Ideas for a planned overhaul of Georgetown’s mile-long section of the C&O Canal include a wider, more accessible towpath as well as outdoor seating, additional educational materials and greater connectivity to nearby attractions, according to new concept designs released Nov. 2.
Georgetown Heritage — a nonprofit created to promote and share the history of D.C.’s oldest neighborhood, with revitalizing the C&O Canal as its top priority — is leading the renovation of the historic public space, which has suffered years of neglect and deterioration. It’s working with the National Park Service, the Georgetown Business Improvement District and the D.C. Office of Planning.
“We want people to just enjoy it, and marvel in the beauty — both natural and industrial — of the canal,” Alison Greenberg, executive director of Georgetown Heritage, told The Current. “We want people to be able to recreate on the canal, to run on the canal, to paddle in the canal.”
Plans developed by architect James Corner — who helped design New York City’s popular High Line — target the canal’s safety as well as its appearance. In particular, proposed updates include widening and regrading the narrow, uneven towpath; building a new visitor center; installing outdoor tables and chairs; planting trees and shrubs; constructing a boardwalk along Rock Creek under K Street NW and a bridge across the creek to Foggy Bottom; and filling the currently drained canal with water. This month’s design concepts reflect multiple design options for various locations, each with subtly different possibilities at different sites along the canal.
The project also aims to shed light on the canal’s rich history with educational materials, Greenberg said. While Georgetown’s black history isn’t widely discussed, the neighborhood was once majority African-American, and the canal was mostly built on the backs of slaves, freed people and immigrants new to the U.S. in the early to mid-1800s.
“People will come down and connect with the canal’s extraordinary history — the history of civil rights in the area, when Georgetown had a strong African-American population,” Greenberg said.
A canal boat, intended to replicate the original design, is also in its planning stages. When finished, five staff members will work on the boat, offer rides and educate park visitors. The structure will hold about 70 children or 40 to 50 adults. The canal boat is slated to begin running in mid-2019.
Because the canal is owned by the National Park Service, the project must adhere to criteria set out in the National Environmental Policy Act and Section 106 of the National Historic Preservation Act. To maximize efficiency, the design and approval processes are happening concurrently, Greenberg said.

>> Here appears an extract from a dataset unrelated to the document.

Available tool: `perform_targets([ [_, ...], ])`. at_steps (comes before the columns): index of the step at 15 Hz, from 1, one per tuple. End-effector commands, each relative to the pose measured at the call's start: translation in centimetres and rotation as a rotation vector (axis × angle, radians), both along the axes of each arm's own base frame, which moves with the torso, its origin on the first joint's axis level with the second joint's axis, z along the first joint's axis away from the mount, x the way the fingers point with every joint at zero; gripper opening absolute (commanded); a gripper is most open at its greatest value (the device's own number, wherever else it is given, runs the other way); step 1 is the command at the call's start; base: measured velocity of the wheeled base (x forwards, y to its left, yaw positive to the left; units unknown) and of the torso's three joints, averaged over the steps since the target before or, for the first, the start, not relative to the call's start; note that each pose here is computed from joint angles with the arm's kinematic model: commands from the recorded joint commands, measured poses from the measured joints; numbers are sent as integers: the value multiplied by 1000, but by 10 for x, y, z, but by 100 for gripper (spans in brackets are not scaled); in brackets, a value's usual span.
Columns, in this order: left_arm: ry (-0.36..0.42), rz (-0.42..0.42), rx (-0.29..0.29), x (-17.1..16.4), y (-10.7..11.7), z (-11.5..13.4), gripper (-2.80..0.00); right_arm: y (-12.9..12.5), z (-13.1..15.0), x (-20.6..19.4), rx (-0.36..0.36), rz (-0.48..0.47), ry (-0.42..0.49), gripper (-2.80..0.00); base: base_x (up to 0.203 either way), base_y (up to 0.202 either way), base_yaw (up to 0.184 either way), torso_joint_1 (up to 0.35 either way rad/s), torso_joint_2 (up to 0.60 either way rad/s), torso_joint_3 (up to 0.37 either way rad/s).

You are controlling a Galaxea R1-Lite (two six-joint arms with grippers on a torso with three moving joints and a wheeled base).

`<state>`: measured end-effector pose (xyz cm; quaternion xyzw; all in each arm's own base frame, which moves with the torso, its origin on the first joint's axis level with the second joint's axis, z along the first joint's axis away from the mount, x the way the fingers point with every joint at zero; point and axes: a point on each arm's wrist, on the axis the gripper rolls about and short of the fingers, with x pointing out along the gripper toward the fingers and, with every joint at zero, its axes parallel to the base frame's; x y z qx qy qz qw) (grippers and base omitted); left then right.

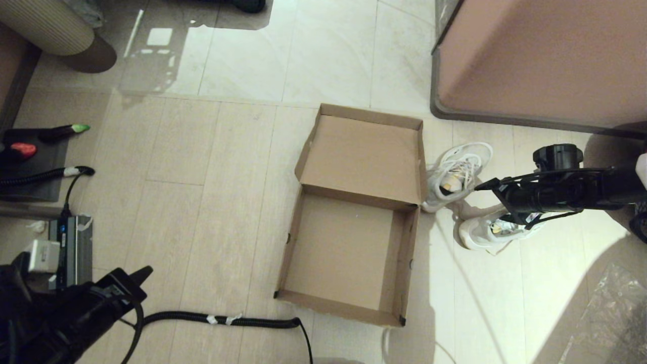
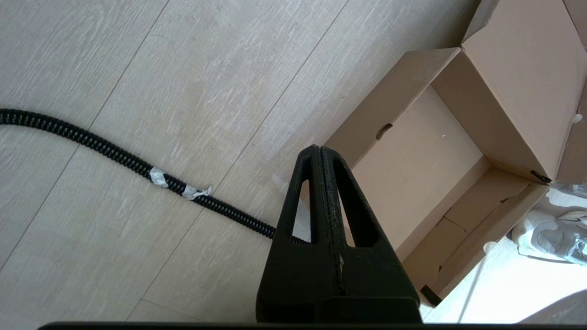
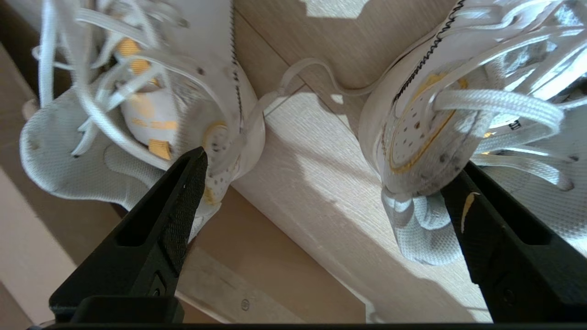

Greenberg said she is now seeking project funds from local, federal and private entities. The D.C. Office of the Deputy Mayor for Planning and Economic Development pledged to give $3 million to the project, Greenberg said. The cost of the project is yet to be determined.
Residents offered mixed reactions to concept designs at Thursday’s presentation — many delighted at the prospect of a renovated park, while others were concerned the new canal would attract excessive crowds, in part due to Corner’s success with New York’s High Line.
But Corner assured attendees that the Georgetown project is entirely different. “Nature has taken a foothold here,” Corner told residents, adding that the proposals are intended to honor the canal’s heritage while promoting some recreational use.
The next public meeting to discuss revised concept plans is scheduled for March; comments can be submitted at georgetownheritage.org/meeting through Dec. 11. The project’s design phase is expected to wrap up in June.
Groundbreaking and opening dates for the canal project are yet to be determined.
Current staff contributed to this report.